=== TASK ITEM ===
Out of the material that follows, write out exactly the lines from the line with "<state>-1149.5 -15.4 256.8" to the line with "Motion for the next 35", both ends included, and no others.

=== DATASET RECORDS ===
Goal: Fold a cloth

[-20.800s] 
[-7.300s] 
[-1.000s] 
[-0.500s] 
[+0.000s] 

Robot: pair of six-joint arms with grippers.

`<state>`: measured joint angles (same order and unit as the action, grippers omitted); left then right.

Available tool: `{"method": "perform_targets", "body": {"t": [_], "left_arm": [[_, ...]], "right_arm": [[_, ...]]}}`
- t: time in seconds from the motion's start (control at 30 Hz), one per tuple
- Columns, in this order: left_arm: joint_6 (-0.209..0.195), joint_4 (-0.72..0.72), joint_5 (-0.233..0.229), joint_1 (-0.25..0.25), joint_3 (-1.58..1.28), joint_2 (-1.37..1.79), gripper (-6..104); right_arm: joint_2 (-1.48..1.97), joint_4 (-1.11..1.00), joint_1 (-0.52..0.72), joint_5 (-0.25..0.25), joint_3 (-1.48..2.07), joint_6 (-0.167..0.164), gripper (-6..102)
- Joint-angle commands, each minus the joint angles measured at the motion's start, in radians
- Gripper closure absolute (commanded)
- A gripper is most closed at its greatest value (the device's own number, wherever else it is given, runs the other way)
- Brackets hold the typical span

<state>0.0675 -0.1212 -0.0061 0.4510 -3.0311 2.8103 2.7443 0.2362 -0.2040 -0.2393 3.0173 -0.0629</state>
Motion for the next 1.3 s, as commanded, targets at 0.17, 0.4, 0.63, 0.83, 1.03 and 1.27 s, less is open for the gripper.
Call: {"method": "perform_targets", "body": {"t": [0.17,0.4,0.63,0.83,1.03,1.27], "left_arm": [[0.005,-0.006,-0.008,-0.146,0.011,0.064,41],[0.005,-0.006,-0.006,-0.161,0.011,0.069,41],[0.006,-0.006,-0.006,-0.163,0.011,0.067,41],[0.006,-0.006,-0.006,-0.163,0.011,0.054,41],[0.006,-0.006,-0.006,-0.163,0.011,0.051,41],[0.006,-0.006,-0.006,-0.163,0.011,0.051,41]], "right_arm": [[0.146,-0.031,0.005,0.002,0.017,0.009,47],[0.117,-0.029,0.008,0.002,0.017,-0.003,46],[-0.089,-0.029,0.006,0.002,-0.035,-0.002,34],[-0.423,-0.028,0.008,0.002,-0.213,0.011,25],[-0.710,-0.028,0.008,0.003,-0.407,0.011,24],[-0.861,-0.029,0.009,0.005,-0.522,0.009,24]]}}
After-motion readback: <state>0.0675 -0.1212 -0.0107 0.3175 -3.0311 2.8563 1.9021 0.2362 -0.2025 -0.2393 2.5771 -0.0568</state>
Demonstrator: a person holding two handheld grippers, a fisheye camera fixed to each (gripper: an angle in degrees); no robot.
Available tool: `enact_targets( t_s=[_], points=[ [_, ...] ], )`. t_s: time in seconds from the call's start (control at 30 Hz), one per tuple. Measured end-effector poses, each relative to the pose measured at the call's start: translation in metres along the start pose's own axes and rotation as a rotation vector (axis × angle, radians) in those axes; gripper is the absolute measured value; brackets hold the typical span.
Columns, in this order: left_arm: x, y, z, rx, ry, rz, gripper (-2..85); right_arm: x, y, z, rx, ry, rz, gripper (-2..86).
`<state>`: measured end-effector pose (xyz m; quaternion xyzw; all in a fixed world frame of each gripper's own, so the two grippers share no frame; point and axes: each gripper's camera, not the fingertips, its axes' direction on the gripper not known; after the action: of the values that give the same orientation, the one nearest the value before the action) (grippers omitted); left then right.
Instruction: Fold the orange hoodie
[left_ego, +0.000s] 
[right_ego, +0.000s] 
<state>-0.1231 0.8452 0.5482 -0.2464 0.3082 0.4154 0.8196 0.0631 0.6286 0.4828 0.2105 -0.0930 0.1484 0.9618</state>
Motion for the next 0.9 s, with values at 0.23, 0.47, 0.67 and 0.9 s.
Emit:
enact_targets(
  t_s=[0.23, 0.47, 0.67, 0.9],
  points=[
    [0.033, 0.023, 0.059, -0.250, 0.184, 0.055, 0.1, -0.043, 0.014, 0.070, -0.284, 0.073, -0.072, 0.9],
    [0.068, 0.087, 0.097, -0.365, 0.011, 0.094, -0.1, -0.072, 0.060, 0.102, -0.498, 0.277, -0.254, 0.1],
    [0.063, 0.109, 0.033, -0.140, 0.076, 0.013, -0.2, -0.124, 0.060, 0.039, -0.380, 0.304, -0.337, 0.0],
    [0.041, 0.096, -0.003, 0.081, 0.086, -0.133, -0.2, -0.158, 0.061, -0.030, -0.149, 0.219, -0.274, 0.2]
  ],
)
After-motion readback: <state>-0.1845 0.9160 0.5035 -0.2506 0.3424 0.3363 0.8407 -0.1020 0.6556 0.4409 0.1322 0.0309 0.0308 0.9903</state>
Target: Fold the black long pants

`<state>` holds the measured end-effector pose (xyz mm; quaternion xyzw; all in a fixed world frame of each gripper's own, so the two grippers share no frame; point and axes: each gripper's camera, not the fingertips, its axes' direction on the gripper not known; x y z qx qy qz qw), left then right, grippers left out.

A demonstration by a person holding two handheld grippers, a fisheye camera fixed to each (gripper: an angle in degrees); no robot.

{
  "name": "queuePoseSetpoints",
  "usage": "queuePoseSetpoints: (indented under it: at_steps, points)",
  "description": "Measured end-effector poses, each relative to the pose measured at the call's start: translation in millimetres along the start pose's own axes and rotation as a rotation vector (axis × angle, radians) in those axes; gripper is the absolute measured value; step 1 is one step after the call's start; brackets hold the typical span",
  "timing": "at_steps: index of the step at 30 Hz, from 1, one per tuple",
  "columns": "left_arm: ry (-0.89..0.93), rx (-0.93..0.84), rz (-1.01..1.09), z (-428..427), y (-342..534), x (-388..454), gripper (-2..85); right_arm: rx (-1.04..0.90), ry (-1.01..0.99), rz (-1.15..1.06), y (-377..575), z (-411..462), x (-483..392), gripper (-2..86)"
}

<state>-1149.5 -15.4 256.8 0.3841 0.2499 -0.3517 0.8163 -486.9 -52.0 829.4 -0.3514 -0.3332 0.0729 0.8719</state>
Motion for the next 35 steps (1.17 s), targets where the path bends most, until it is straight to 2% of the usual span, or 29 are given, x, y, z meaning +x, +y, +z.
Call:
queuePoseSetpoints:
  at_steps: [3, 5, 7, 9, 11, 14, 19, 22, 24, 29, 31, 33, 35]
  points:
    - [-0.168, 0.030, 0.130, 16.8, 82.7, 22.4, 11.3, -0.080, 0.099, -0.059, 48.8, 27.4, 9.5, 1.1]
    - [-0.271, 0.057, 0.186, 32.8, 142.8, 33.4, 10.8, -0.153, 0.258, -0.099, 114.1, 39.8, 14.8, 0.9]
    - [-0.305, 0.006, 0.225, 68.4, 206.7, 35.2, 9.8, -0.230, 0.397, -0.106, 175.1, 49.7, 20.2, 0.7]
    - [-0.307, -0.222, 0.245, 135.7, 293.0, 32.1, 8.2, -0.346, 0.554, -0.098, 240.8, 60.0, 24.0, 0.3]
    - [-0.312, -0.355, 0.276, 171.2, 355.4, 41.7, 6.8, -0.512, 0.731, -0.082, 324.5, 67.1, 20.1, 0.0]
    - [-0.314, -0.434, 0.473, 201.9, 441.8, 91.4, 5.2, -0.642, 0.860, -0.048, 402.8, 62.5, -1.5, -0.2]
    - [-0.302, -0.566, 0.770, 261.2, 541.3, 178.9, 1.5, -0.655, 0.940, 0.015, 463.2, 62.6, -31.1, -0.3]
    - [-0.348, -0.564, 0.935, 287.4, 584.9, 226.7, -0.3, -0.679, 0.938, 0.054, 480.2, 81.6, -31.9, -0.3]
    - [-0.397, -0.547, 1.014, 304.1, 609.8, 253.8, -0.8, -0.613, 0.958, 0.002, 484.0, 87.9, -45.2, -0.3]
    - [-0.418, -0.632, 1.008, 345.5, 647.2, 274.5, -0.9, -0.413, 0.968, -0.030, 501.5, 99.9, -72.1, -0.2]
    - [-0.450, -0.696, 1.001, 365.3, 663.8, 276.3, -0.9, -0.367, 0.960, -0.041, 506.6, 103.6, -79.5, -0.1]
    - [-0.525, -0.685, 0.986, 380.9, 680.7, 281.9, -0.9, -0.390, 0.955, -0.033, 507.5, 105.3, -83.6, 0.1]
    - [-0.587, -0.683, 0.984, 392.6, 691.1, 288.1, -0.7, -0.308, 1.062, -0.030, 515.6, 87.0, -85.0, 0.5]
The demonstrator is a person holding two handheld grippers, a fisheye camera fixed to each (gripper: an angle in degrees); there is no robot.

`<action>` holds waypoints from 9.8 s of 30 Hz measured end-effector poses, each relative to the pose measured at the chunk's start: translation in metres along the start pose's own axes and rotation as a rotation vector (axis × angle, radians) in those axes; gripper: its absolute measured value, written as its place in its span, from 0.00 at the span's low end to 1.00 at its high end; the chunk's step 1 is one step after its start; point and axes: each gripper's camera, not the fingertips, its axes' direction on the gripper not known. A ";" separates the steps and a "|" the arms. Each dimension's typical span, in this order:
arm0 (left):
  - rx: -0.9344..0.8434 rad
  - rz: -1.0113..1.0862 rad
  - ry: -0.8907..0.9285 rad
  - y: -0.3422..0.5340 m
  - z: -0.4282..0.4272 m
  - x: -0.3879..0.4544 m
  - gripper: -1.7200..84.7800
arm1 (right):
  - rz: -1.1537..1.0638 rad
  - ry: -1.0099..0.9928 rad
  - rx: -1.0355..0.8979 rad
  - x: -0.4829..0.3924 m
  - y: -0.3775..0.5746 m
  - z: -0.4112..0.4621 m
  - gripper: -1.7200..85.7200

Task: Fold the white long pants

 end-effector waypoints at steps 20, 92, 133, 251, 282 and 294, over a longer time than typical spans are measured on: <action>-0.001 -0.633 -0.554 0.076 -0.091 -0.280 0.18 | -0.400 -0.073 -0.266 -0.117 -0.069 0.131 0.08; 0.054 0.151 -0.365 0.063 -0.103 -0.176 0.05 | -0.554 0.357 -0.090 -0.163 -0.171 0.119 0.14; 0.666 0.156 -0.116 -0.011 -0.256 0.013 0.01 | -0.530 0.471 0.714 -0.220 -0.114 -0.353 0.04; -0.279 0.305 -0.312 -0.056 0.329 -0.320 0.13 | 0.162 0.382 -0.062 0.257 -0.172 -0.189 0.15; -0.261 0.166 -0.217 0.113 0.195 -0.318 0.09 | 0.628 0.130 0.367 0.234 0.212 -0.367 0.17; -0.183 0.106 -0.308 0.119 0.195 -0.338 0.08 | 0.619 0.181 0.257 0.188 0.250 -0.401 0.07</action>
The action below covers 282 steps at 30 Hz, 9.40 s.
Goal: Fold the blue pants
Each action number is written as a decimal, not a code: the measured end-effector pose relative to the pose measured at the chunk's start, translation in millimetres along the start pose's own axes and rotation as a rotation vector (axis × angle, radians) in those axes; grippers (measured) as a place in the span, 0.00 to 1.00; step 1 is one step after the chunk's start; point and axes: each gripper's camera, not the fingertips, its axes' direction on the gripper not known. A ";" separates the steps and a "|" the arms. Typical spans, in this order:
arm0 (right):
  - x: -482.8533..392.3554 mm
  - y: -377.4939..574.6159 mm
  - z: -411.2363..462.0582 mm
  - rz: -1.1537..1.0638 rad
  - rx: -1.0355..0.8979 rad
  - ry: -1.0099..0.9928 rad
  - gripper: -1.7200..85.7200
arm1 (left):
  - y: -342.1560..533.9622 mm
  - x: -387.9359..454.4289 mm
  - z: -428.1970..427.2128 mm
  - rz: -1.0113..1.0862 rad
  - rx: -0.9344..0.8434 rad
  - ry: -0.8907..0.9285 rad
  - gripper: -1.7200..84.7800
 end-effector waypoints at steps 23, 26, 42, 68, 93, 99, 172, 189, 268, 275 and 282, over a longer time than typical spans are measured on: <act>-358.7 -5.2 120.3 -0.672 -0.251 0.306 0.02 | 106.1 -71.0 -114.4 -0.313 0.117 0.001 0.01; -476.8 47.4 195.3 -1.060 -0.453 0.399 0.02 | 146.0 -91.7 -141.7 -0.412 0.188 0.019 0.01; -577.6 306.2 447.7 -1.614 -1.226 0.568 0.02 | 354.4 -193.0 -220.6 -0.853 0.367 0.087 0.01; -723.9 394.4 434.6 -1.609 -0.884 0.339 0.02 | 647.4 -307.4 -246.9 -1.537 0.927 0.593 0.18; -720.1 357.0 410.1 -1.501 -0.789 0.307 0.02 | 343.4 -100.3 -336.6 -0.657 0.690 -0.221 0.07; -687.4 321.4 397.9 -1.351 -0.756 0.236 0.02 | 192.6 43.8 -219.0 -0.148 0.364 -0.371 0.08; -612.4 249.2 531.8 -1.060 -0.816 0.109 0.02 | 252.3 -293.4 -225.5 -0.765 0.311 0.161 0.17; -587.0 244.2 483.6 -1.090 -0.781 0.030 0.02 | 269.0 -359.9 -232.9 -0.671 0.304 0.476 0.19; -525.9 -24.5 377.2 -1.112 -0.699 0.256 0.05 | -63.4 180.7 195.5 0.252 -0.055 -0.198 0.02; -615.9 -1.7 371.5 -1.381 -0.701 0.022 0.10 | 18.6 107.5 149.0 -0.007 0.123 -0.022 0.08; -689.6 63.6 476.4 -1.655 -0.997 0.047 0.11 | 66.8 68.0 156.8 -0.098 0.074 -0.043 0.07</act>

=== TASK RESPONSE ===
<state>-1149.5 -15.4 256.8 0.3841 0.2499 -0.3517 0.8163 -486.9 -52.0 829.4 -0.3514 -0.3332 0.0729 0.8719</state>
Motion for the next 35 steps (1.17 s), targets where the path bends most, until it is straight to 2% of the usual span, or 29 are given, x, y, z meaning +x, +y, +z.

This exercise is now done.